I have seen no evidence whatsoever that our wasteful misadventures in Iraq and Afghanistan have had anything to do with events in Egypt and Tunesia!

As for the healthcre legislation, it is indeed bewilderingly complext - the sad consequence of Congress's and the president's lack of commitment to what should have been a single payor system.

C Walter Mattingly
13 years 2 months ago

Chris, while there is no way to know for certain, it was theorized by the neocons that the vision of Iraq establishing a democracy where it has been unknown other than in Israel in the region would accelerate a groundswell push from the people, just as has occurred in Egypt and Tunisia. We do know that the image of the two democratic votes which were certified as basically valid by the UN had a very great impact on the region, with even AlJazeera, largely unfriendly to the US for certain, giving it very broad and positive coverage.
You can blame Obama for an overall poor job, but I don't think it justified to blame him for no single payor system. He couldn't get enough democrats together to muster even a simple majority for that, and the American people were set against it. But wouldn't it have been interesting if he had been true to his word and presented this subject on CSPAN to the American people? We likely would have had something far preferable to all than this, which you and I both seem to dislike, and almost certainly not something which might well be judged unconstitutional to boot, in all likelihood destroying the viability of the entire program.

13 years 2 months ago
I am thoroughly disappointed that a "Catholic" publication continues to post articles like this touting Health Care "Reform" and cheering on higher taxes of those eveil corporations. 

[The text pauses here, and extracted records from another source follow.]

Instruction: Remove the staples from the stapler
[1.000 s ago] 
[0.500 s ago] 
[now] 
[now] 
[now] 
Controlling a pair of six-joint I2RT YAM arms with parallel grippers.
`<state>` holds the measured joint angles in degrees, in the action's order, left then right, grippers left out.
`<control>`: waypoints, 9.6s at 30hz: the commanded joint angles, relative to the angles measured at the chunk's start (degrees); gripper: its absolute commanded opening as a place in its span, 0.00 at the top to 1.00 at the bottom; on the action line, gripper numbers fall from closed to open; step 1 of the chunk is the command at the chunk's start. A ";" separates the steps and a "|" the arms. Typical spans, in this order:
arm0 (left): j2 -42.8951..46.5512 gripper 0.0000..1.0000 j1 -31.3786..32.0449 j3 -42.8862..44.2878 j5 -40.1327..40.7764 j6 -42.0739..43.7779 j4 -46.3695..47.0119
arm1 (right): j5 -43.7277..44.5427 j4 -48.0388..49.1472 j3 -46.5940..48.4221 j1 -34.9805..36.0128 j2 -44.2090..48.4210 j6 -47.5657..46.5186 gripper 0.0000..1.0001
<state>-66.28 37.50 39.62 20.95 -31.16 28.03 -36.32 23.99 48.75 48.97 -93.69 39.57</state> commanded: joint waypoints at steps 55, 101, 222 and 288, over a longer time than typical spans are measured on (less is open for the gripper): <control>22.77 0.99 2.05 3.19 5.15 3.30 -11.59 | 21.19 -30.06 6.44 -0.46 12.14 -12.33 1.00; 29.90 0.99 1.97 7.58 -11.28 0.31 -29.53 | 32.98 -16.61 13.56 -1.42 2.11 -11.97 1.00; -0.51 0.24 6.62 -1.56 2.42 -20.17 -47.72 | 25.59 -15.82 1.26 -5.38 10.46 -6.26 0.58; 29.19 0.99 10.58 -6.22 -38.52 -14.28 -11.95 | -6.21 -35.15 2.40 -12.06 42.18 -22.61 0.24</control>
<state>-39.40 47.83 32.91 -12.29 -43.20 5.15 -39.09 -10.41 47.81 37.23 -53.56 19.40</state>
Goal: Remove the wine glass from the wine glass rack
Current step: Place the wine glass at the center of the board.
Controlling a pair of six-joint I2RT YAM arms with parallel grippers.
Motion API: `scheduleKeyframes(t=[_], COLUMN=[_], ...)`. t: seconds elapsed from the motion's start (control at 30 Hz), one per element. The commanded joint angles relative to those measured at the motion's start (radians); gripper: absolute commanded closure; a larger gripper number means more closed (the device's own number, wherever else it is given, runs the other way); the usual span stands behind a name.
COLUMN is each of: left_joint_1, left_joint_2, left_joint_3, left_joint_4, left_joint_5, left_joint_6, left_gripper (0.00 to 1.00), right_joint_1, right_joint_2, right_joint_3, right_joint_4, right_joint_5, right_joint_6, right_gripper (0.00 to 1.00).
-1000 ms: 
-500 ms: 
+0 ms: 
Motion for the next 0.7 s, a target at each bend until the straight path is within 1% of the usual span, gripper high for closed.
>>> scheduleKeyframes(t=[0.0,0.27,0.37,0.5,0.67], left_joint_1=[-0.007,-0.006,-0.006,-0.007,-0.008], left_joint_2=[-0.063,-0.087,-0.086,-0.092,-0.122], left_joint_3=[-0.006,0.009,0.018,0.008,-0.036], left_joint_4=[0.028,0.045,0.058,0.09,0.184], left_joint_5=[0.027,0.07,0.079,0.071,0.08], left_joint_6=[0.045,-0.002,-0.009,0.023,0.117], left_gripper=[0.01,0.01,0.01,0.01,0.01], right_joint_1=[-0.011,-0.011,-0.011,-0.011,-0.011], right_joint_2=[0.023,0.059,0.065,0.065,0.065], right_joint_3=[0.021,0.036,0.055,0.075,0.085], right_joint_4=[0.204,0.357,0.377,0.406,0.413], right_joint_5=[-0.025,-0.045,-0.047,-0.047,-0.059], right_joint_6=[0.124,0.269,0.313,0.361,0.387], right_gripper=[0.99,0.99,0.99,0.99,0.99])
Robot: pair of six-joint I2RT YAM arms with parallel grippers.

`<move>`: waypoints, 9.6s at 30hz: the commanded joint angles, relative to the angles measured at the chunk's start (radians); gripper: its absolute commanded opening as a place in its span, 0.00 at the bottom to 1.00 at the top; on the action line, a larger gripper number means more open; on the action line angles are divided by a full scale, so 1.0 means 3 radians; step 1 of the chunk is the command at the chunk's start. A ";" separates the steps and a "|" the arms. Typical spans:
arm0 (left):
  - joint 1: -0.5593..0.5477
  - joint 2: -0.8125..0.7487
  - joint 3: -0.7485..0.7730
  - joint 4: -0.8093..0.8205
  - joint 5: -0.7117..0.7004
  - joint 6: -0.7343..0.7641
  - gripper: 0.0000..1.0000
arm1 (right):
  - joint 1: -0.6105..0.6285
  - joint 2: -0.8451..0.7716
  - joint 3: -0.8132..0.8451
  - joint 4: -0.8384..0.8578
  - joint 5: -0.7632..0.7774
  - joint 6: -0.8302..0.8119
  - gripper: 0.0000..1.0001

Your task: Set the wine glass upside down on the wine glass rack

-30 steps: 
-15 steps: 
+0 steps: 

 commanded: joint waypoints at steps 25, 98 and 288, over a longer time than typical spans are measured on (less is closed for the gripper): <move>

Does anyone really believe that having the federal government make decisions about health care will help the poor?  Of course not, the poor are the ones who will suffer even more as cost rise even faster than without this so-called reform, and the government has to curtail "care" to lower expenses.  Medicare is a complete mess because of this exact problem.  The passage of the Health Care bill alone has already destroyed jobs because corporations have had to lay off or at least refrain from hiring while they try to figure out how much this "free" health care is going to cost.  The poor and middle class suffer.

Secondly, and I don't believe this can be stressed enough, CORPORATIONS DON'T PAY TAXES!!!!  THEIR CUSTOMERS DO!  Higher taxes means higher prices on food and clothing and almost everything that we buy.  Corporations don't pay taxes.  Oh sure, they write the check to the IRS, but only after they have to raise prices on their products in order to cover the cost of the taxes.  Who does that hurt?  The poor and middle class again.

I hope everyone uses a little common sense and realizes that this author didn't.